Among the lines below, keep only those from the one containing "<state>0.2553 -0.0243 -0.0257" through the one containing "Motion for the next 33", and reproduce them exactly.

-- Opening Marker --

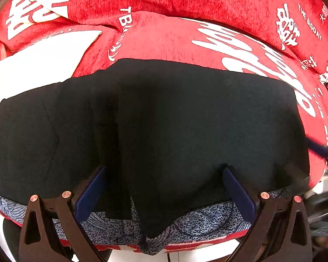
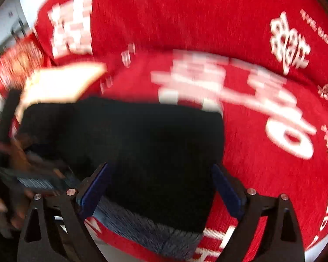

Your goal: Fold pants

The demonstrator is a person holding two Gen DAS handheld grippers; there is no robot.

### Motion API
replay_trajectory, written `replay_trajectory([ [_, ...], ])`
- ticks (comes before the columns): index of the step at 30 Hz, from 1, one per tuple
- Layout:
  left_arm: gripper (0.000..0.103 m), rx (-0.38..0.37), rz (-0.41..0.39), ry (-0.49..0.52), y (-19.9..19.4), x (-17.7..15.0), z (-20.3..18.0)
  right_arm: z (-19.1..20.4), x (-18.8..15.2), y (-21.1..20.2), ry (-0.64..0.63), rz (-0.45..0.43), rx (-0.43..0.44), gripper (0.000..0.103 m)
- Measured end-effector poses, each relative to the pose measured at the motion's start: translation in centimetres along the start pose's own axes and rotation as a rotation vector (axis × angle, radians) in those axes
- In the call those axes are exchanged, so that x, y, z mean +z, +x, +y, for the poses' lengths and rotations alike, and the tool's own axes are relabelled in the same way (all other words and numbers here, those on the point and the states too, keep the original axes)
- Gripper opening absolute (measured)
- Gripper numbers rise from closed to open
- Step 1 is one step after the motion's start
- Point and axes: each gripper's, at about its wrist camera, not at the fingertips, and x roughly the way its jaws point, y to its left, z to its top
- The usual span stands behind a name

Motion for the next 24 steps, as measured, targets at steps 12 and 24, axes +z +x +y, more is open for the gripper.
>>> replay_trajectory([
  [12,0.103,-0.009,0.007,-0.005,-0.3,-0.1,0.4,2.4,3.5,-3.3,-0.070,-0.126,-0.084,0.103],
  [24,0.103,0.090,-0.103,-0.233,-5.7,-2.1,11.7,6.7,4.6,-0.7,-0.206,-0.062,0.010,0.103],
])
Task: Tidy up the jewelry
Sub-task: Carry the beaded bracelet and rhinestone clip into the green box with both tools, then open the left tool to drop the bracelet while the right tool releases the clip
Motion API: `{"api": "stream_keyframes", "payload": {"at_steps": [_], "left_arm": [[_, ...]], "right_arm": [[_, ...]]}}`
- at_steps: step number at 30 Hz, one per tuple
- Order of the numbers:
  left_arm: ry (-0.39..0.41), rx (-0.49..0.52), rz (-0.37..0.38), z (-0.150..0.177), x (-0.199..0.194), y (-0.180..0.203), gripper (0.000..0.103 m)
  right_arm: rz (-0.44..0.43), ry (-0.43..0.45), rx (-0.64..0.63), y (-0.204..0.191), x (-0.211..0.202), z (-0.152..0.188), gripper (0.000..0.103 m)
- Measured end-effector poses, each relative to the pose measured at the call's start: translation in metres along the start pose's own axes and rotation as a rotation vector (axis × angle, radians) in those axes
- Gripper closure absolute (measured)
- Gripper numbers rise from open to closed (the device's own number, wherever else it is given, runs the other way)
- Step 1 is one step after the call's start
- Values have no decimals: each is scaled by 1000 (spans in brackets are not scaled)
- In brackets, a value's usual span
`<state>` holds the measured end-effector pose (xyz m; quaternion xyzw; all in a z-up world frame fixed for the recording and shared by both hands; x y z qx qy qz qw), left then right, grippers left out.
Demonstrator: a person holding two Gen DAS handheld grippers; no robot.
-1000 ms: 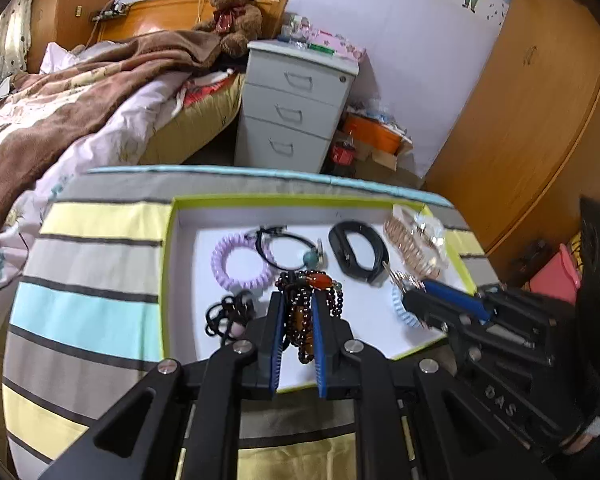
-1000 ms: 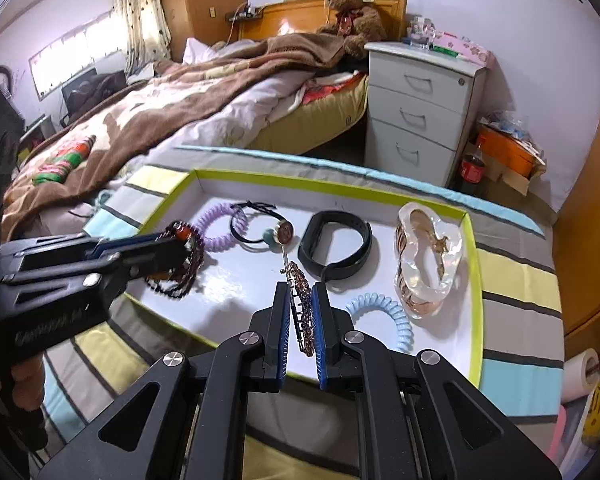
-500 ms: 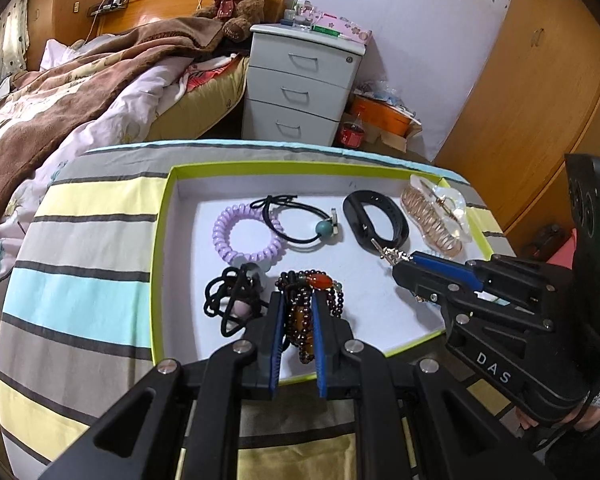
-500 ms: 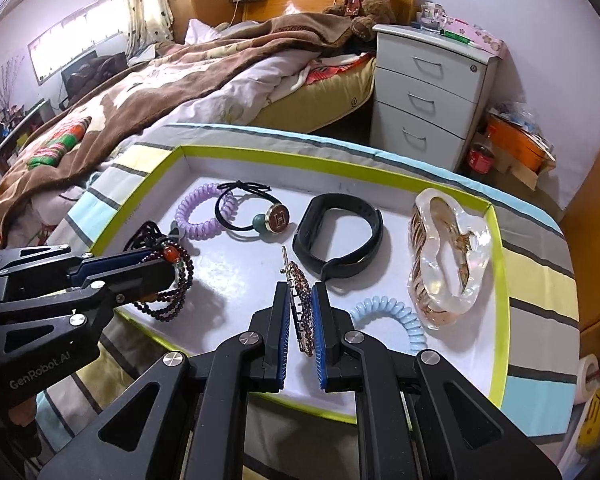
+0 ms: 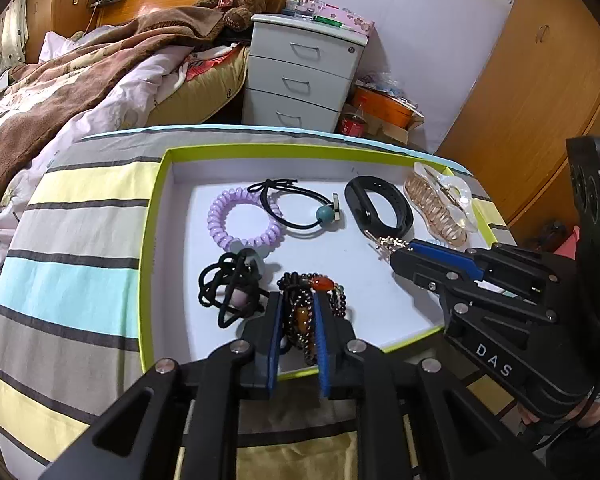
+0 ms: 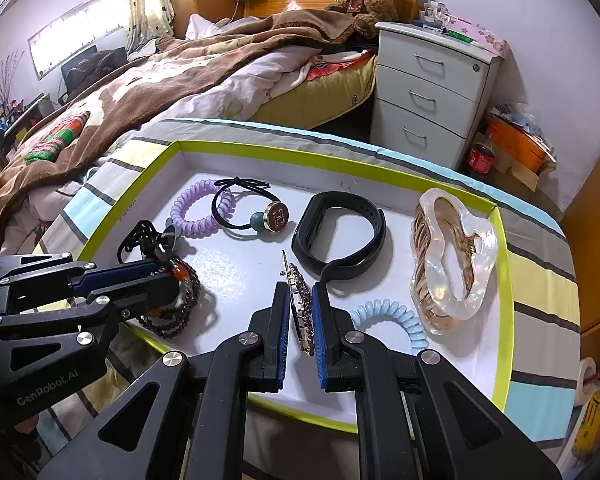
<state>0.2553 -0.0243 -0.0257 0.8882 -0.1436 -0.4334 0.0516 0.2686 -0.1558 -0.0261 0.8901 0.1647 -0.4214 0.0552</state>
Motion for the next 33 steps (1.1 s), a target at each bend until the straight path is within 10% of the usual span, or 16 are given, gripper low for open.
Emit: {"api": "stream_keyframes", "payload": {"at_steps": [11, 33], "left_arm": [[4, -16, -4, -2, -1, -2, 82], [79, -16, -12, 3, -48, 9, 41]], "right_arm": [[-10, -7, 0, -3, 1, 1, 91], [19, 98, 66, -2, -60, 5, 76]]}}
Point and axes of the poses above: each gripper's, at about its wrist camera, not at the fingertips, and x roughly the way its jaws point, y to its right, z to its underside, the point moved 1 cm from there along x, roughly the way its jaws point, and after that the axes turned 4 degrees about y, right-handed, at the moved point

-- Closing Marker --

**TASK RESPONSE:**
<state>0.2553 -0.0243 -0.0257 0.8882 -0.1436 -0.4334 0.0516 0.2686 -0.1558 -0.0261 0.8901 0.1647 -0.4214 0.0552</state>
Motion for the next 33 steps (1.1 s), a target at each bend until the straight path is within 10% of the usual span, or 16 are given, gripper low for open.

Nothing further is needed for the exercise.